Selanjutnya, jika target yang terpenuhi hanya 85 persen sampai di bawah 90 persen, maka tunjangan akan berkurang sebesar 15 persen. Kemudian, ketika target hanya menyentuh 80 persen hingga di bawah 85 persen, maka para fiskus negara ini harus menerima konsekuensi potongan tukin sebesar 20 persen.
Terburuk, jika Ditjen Pajak hanya mampu mengantongi penerimaan pajak sebesar 70 persen hingga di bawah 80 persen dari target, maka tukin yang diterima akan disunat sampai 50 persen.
Sigit Priadi Pramudito, Direktur Jenderal Pajak mengaku siap menerima konsekuensi tersebut.

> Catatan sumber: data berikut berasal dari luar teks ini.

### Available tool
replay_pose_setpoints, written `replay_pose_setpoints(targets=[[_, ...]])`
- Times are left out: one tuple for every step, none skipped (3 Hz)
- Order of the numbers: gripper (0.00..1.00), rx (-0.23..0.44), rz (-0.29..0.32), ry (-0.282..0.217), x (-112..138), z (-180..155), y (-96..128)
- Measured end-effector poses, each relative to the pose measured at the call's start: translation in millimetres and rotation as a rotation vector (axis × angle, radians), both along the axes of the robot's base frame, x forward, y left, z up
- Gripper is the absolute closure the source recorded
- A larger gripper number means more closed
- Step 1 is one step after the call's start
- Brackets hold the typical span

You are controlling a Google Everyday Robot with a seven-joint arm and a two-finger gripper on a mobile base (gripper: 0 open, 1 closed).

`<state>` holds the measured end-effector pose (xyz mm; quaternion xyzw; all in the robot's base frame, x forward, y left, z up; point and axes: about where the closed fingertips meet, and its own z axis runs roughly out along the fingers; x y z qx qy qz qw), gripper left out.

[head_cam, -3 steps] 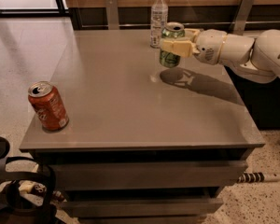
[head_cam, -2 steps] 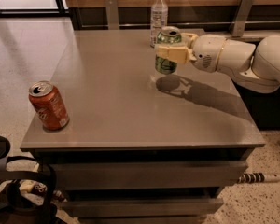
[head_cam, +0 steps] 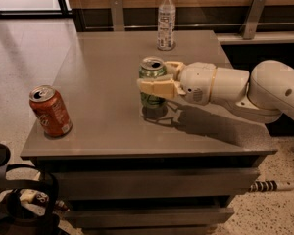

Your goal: Move green can near coke can

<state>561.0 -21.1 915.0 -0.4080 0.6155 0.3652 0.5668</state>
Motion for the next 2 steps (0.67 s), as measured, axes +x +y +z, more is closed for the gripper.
replay_pose_setpoints(targets=[[1.0,-0.015,0.066,-0.012,-21.3,-5.0,20.8],[1.0,-0.006,0.118,-0.008,-39.2,-10.2,40.6]])
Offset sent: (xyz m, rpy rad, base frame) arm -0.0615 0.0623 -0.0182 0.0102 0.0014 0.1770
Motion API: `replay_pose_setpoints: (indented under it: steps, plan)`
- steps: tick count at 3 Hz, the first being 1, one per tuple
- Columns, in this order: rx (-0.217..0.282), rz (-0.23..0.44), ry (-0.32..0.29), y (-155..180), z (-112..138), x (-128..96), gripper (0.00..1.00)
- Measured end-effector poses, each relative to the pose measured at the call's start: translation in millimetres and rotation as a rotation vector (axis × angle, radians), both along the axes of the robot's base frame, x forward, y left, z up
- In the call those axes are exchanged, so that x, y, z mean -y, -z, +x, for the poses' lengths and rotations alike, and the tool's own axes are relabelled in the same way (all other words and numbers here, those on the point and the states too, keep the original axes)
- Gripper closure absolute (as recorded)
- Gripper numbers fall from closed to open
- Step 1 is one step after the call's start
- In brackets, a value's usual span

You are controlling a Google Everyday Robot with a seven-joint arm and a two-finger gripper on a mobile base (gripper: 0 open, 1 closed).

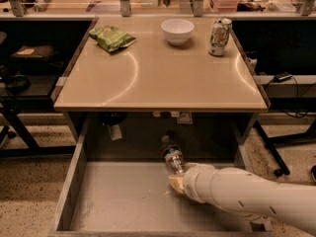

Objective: Pick water bottle from top drawer and place on counter

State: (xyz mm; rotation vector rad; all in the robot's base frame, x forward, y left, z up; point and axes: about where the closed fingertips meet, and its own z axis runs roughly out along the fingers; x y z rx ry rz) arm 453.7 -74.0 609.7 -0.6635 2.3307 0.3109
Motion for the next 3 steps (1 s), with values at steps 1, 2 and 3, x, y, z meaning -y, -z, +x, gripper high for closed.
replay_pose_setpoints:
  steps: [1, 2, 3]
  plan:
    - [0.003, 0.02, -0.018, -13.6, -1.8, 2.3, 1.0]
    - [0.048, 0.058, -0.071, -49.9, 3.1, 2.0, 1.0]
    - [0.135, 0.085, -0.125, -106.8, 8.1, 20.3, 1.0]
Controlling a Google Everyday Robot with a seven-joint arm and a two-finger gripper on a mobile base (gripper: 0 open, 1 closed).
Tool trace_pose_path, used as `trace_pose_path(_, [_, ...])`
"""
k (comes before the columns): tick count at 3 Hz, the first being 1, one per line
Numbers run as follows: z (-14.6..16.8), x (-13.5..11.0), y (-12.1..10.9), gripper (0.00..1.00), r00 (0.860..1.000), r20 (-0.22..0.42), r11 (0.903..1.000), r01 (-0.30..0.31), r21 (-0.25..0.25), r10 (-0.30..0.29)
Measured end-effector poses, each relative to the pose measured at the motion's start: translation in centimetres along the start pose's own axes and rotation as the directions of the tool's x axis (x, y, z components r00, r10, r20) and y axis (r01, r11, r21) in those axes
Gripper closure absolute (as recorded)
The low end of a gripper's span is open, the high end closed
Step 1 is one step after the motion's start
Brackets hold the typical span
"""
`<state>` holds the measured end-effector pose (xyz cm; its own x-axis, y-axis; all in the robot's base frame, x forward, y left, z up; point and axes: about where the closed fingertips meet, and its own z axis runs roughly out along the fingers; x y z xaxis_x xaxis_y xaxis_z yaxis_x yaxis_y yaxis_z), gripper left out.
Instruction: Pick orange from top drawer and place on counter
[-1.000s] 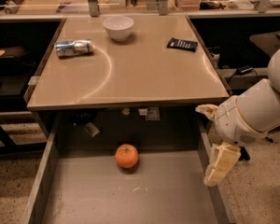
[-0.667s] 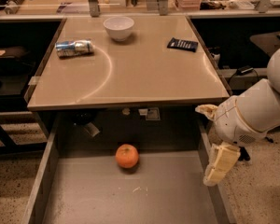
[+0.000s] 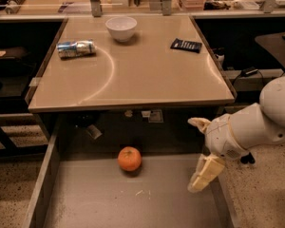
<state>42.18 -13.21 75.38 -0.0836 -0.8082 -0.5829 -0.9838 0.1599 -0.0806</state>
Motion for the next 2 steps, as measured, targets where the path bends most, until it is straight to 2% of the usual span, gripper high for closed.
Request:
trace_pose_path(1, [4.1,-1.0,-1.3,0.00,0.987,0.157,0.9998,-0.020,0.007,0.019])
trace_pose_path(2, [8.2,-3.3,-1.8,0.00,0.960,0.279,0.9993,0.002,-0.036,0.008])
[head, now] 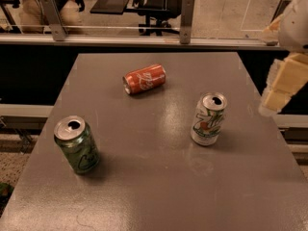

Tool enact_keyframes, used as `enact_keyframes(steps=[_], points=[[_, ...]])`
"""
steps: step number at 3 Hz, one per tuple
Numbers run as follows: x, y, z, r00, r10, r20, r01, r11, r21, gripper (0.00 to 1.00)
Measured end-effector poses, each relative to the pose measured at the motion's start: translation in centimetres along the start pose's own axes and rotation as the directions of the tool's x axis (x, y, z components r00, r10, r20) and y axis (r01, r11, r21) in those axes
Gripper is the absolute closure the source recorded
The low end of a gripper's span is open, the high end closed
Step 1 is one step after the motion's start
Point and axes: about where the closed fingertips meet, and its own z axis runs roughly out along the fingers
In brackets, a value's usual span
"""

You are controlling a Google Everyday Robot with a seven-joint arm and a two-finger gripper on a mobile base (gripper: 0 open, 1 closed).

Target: Place coke can upright

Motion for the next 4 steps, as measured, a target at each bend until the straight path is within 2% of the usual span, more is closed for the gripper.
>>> enact_keyframes(steps=[1,2,3,4], points=[[-2.7,-4.6,1.0,0.997,-0.077,0.03,0.077,0.9969,-0.014,0.0],[-5.7,-7.7,2.8,0.987,-0.148,0.055,0.15,0.9884,-0.027,0.0],[-9.5,-9.3,5.9,0.975,-0.21,0.07,0.214,0.9759,-0.045,0.0],[-13.5,-9.7,9.4,0.959,-0.272,0.085,0.278,0.9578,-0.073,0.0]])
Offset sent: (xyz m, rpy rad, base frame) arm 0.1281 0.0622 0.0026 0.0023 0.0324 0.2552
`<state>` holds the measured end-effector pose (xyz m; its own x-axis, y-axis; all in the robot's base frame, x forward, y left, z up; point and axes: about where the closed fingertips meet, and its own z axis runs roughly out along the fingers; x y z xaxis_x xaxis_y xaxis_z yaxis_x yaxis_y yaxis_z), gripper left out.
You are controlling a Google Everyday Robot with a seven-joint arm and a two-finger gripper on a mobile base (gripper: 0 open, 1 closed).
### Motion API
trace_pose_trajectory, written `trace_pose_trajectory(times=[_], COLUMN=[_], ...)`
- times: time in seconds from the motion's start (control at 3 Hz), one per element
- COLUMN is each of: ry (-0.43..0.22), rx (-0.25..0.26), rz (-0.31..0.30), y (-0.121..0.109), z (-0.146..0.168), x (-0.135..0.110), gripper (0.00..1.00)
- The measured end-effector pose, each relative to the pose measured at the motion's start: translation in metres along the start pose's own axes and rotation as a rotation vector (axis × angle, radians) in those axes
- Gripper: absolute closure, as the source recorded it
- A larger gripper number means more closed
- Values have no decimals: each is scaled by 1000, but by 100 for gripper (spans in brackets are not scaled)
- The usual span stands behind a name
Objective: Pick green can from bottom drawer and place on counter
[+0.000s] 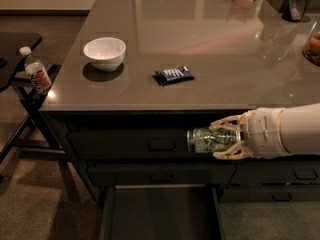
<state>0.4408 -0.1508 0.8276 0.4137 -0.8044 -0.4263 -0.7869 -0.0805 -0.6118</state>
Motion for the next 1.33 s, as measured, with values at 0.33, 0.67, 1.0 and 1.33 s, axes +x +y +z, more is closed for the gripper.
trace_pose_trajectory(times=[0.33, 0.67, 1.0, 1.33], ry=[15, 7, -15, -15], rx=[20, 64, 138, 139], rz=[-46, -106, -153, -153], y=[-37, -87, -151, -151], z=[-13, -39, -50, -50], x=[-5, -18, -27, -27], gripper=[100, 100, 100, 100])
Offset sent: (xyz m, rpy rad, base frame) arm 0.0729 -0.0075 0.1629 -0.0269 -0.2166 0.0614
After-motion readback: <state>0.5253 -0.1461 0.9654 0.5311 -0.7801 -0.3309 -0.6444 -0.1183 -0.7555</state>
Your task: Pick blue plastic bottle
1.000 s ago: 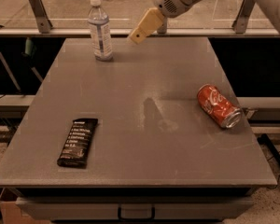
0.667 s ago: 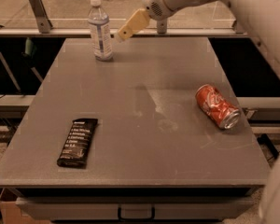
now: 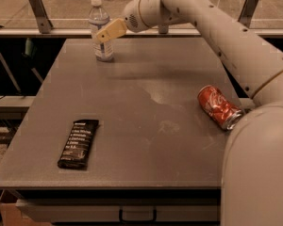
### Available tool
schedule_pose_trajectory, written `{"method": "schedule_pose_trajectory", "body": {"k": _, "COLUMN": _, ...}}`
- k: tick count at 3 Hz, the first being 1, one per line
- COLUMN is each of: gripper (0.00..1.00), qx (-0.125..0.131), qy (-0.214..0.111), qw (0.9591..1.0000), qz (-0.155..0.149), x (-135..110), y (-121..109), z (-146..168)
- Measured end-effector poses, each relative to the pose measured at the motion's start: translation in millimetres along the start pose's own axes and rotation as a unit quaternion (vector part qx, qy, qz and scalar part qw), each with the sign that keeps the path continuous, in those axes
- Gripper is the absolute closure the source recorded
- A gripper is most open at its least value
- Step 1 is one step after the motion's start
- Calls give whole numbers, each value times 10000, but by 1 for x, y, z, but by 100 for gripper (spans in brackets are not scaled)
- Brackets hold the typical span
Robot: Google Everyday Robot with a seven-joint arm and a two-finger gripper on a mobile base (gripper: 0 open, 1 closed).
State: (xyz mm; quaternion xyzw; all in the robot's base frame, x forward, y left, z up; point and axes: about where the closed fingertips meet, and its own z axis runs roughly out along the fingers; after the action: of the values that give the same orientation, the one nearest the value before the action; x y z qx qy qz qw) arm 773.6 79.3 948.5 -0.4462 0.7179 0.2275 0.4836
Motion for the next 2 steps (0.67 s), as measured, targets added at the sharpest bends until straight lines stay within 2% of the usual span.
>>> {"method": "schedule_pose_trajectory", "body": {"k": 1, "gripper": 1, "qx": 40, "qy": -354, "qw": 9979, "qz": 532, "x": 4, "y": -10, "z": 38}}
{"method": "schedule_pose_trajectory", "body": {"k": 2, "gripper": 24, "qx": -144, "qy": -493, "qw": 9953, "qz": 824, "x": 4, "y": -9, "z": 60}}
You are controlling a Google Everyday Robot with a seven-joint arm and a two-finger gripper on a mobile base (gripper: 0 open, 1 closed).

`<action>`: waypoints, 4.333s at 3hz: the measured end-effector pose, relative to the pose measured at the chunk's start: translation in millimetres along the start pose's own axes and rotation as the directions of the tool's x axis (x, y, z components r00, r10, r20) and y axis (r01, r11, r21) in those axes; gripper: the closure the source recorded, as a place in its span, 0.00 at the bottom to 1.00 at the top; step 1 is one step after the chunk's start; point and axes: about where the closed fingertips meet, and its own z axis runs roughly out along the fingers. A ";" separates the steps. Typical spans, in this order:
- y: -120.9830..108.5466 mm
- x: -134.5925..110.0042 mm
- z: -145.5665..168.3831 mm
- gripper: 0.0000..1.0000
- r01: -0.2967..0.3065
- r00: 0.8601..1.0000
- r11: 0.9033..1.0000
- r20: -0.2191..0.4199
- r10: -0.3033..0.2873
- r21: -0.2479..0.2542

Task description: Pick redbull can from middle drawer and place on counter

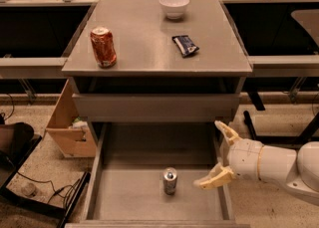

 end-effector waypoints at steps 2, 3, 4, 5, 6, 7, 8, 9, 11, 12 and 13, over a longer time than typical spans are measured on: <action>3.1 31.4 76.0 0.00 0.067 0.993 0.998 0.094 -0.065 -0.019; 5.8 54.8 121.2 0.00 0.145 0.983 0.989 0.118 -0.140 -0.029; 10.6 75.7 156.6 0.00 0.197 0.974 0.979 0.120 -0.190 -0.048; 7.3 101.0 178.4 0.00 0.194 0.976 0.979 0.110 -0.186 -0.065; 9.9 128.4 192.8 0.00 0.151 0.985 0.985 0.096 -0.142 -0.089; 20.8 153.6 195.7 0.00 0.090 0.993 0.990 0.083 -0.081 -0.108; 39.8 176.0 200.9 0.01 0.028 0.996 0.991 0.082 -0.017 -0.131; 49.7 183.7 212.7 0.23 0.008 0.996 0.987 0.090 0.006 -0.159; 50.7 184.5 224.7 0.69 -0.003 0.991 0.985 0.129 0.026 -0.173; 50.9 179.3 223.2 0.93 -0.009 0.991 0.985 0.128 0.031 -0.171; 44.4 124.8 177.4 1.00 -0.007 0.989 0.975 0.143 0.040 -0.220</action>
Offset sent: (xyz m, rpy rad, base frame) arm 0.0657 0.0789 -0.1280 0.0643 -0.1748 0.1146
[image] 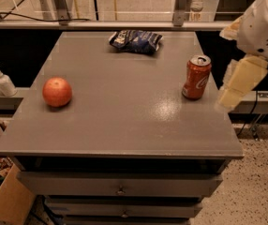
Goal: Pick blue chip bag
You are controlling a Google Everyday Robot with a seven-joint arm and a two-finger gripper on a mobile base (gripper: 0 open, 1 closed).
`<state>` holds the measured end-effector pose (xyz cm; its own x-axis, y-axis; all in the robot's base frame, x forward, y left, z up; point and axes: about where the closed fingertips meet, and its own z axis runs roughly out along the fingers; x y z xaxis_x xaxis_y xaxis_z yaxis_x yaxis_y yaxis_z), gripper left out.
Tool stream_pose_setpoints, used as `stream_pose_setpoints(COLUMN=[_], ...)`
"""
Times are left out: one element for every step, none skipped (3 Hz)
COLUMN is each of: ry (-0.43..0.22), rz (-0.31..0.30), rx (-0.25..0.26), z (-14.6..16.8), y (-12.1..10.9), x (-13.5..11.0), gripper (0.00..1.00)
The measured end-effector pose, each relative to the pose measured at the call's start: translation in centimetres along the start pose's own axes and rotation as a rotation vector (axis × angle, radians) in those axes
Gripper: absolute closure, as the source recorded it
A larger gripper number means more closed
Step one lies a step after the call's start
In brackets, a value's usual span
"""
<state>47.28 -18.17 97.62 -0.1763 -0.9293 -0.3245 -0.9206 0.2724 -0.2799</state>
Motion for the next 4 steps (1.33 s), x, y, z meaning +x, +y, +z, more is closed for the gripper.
stream_pose_setpoints(ry=[-0.085,-0.175,-0.243,-0.291], rz=[-0.005,0.024,0.066,0.095], rx=[0.037,0.048,0.050,0.063], z=[2.1,4.6,7.5,10.6], y=[-2.7,-5.9,-8.8,-11.6], x=[-3.8,-7.4,-10.7,-13.5], gripper=[0.00,0.00,0.00,0.00])
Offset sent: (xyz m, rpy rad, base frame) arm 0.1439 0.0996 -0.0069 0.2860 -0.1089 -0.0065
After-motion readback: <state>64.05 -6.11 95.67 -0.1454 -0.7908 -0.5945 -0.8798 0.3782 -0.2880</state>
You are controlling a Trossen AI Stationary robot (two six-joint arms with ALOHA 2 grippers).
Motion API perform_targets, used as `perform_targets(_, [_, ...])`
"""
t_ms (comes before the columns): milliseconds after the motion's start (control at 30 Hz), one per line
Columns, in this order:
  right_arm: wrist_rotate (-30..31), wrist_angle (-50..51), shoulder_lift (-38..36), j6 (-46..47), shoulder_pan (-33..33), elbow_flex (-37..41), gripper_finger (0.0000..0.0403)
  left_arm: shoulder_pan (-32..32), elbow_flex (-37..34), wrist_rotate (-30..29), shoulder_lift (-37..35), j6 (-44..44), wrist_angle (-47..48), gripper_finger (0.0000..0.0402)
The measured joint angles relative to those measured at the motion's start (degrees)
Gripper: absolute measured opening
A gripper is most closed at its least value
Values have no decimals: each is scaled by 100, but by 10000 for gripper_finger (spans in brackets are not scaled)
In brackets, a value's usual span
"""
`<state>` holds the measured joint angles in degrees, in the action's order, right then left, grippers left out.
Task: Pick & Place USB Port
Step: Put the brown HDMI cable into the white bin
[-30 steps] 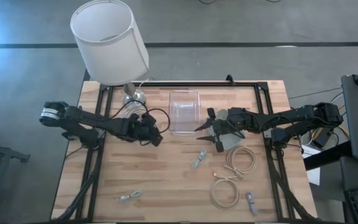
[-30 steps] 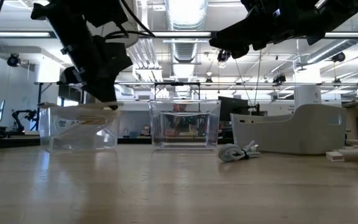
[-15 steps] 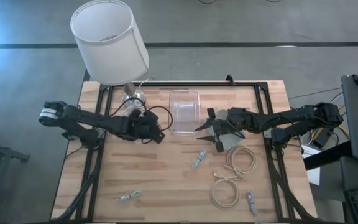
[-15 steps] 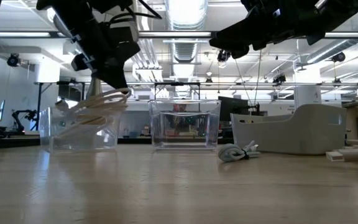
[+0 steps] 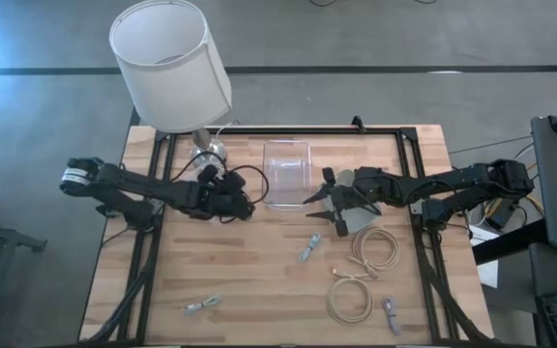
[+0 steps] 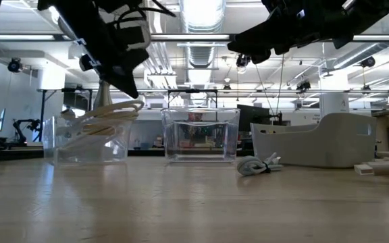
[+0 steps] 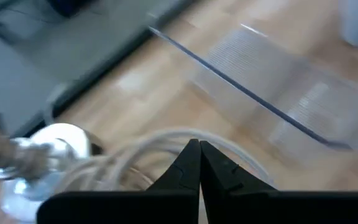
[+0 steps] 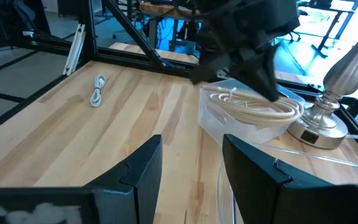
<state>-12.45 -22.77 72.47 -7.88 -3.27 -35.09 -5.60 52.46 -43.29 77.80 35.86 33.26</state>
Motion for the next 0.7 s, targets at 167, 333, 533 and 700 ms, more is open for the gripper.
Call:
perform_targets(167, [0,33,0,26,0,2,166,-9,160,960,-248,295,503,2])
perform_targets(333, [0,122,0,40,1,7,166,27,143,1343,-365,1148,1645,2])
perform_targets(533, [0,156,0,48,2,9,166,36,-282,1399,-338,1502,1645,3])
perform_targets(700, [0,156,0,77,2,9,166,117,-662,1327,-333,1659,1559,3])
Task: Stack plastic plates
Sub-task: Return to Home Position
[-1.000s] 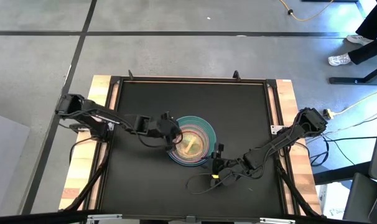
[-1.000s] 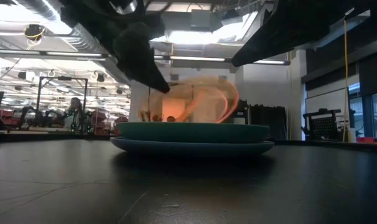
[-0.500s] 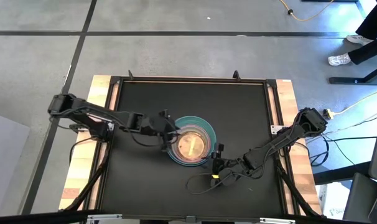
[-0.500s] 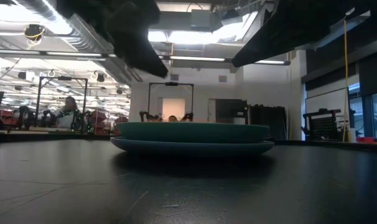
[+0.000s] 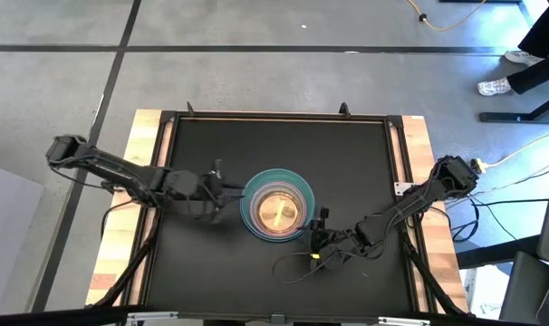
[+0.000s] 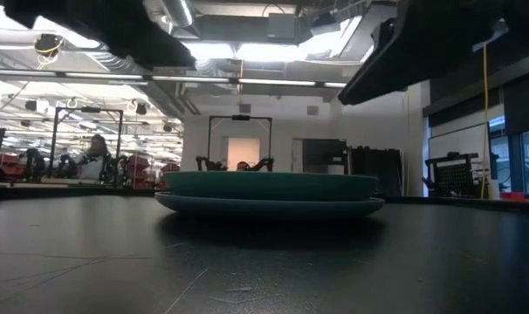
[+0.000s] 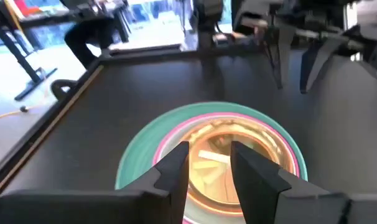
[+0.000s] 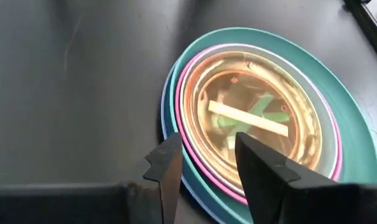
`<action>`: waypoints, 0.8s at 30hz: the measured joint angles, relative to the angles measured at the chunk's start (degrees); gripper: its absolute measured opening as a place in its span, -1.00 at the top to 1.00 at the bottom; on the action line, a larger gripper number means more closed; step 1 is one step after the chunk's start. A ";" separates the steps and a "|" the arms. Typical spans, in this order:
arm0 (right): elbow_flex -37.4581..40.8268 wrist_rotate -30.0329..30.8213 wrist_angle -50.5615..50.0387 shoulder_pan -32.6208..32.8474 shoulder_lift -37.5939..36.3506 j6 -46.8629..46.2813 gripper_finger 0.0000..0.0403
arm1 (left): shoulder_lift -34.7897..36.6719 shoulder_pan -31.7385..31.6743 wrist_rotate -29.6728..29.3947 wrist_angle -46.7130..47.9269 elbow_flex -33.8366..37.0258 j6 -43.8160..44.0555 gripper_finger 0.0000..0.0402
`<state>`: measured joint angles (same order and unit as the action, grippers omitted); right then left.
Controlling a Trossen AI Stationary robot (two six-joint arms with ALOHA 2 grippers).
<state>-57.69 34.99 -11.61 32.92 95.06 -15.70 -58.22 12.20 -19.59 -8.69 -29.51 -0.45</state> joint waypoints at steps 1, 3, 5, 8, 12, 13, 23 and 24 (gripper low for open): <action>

"Teman-teman sudah siap, kami memang tidak berespektasi penerimaan tahun ini tinggi, tapi kami telah berusaha," ujarnya kepada Kontan beberapa waktu lalu.
Sebagai gambaran saja, hingga 22 November 2015, total penerimaan pajak baru Rp 828,93 triliun. Angka ini setara dengan 64 persen dari yang ditargetkan Anggaran Pendapatan Belanja Negara Perubahan (APBN-P) 2015.
Oleh karena itu, Sigit bilang, pihaknya siap menerma skenario terburuk. Yakni, penerimaan pajak tahun ini hanya mencapai 85 persen. Artinya, tunjaangan Ditjen Pajak tahun depan berpotensi terpangkas 15 persen.
Saat ini, tukin Ditjen Pajak sudah mencapai 100 persen. Kementerian pendayagunaan Aparatur Negara telah menyeragamkan ketentuan mengenai tunjangan kinerja di kementerian dan lembaga pemerintahan.
Adapun, ketentuan tukin didasarkan pada pelaksanaan reformasi birokrasi. Reformasi birokrasi ini mengacu pada prinsip efisiensi atau optimalisasi pagu anggaran belanja kementerian dan lembaga (K/L). Selanjutnya, pemberian besaran, tunjangan kinerja disesuaikan dengan harga jabatan dan pencapaian kerja.